**What needs to be done**: Every line from the one containing "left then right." to the one containing "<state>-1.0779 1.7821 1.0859" in the records below, both included, must be set down exactly, and no other line.

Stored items
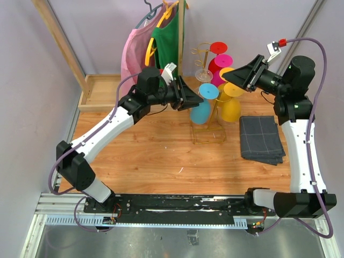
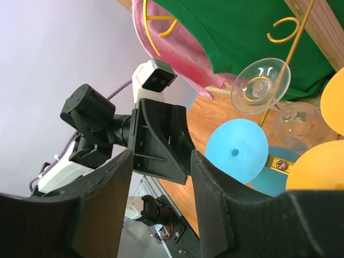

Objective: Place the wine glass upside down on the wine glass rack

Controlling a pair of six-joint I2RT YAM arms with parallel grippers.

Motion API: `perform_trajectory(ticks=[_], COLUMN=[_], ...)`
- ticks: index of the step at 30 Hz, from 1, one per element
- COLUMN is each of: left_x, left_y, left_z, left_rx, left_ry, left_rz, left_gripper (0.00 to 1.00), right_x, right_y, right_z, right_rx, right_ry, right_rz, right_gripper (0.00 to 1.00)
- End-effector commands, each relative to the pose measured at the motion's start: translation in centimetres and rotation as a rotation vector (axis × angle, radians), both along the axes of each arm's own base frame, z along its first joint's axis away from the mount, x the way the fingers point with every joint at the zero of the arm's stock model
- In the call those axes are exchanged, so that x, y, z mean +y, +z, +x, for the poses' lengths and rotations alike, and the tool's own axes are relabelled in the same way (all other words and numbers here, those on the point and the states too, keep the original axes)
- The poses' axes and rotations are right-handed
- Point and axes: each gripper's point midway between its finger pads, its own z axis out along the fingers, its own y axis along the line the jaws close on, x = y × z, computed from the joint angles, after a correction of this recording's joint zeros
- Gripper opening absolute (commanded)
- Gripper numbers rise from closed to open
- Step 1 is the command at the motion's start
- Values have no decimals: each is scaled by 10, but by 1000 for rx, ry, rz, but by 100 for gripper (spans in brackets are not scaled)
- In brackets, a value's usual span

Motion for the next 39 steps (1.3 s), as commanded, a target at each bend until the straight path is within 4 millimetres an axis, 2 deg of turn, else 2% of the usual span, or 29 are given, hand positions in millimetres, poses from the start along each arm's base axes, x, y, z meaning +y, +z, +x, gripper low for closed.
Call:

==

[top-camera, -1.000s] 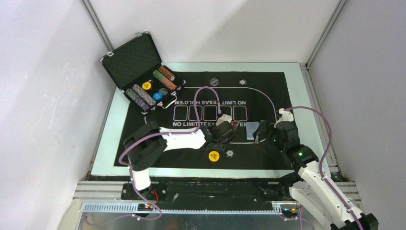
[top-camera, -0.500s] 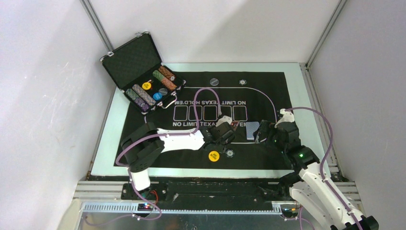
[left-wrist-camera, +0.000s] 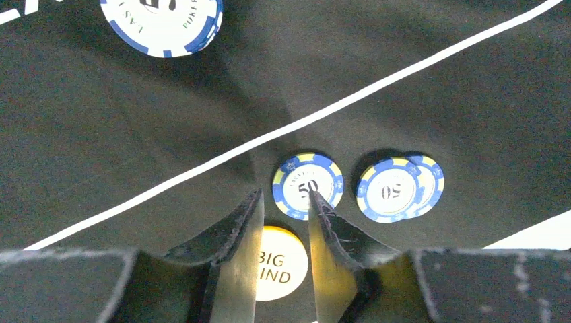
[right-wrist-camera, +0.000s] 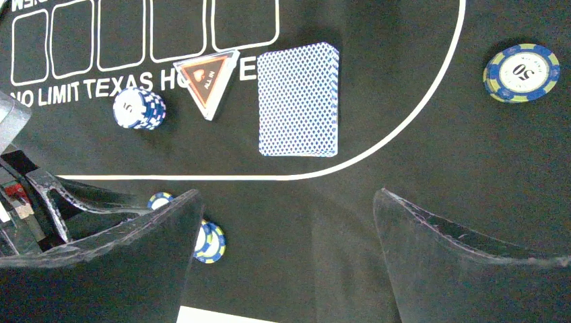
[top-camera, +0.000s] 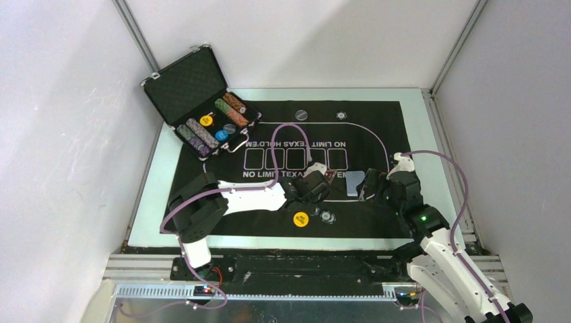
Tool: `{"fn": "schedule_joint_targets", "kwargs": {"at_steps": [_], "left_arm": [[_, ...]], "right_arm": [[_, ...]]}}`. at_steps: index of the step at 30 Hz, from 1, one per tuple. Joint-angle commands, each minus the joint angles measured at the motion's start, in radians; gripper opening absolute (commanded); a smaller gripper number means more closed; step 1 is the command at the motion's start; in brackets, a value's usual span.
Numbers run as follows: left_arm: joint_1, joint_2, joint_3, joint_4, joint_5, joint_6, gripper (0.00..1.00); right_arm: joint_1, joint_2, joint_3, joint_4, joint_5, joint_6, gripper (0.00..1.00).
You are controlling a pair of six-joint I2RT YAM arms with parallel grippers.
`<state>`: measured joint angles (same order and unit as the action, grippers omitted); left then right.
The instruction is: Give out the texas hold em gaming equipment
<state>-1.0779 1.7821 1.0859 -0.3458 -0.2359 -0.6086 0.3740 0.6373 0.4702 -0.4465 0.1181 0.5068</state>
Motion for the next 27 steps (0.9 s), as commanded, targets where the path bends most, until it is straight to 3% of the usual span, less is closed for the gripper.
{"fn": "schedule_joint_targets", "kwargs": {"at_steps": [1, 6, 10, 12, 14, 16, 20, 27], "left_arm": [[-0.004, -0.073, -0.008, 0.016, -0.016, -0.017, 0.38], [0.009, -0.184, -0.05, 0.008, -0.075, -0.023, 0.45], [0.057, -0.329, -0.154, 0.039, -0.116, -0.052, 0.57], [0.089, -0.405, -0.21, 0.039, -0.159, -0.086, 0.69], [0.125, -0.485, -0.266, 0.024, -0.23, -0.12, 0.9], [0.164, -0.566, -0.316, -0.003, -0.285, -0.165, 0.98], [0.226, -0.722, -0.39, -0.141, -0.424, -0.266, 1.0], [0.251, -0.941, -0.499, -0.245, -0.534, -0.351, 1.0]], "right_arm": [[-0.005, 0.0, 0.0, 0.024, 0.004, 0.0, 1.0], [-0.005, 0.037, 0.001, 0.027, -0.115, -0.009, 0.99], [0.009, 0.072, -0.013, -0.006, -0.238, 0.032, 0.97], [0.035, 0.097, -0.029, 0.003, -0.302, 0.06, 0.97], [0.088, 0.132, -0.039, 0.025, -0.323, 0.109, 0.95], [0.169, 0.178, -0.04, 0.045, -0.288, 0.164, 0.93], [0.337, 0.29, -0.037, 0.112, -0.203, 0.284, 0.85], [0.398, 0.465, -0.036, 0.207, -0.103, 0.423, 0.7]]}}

**Completed exercise**:
`<state>`: measured joint angles (same order and unit as the action, grippers omitted); left then right.
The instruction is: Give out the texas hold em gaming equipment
<state>-1.0779 1.7821 1.0859 -0.3458 -0.2359 -0.6086 0.3740 0.6373 0.4702 -0.4465 0.1181 0.5068</state>

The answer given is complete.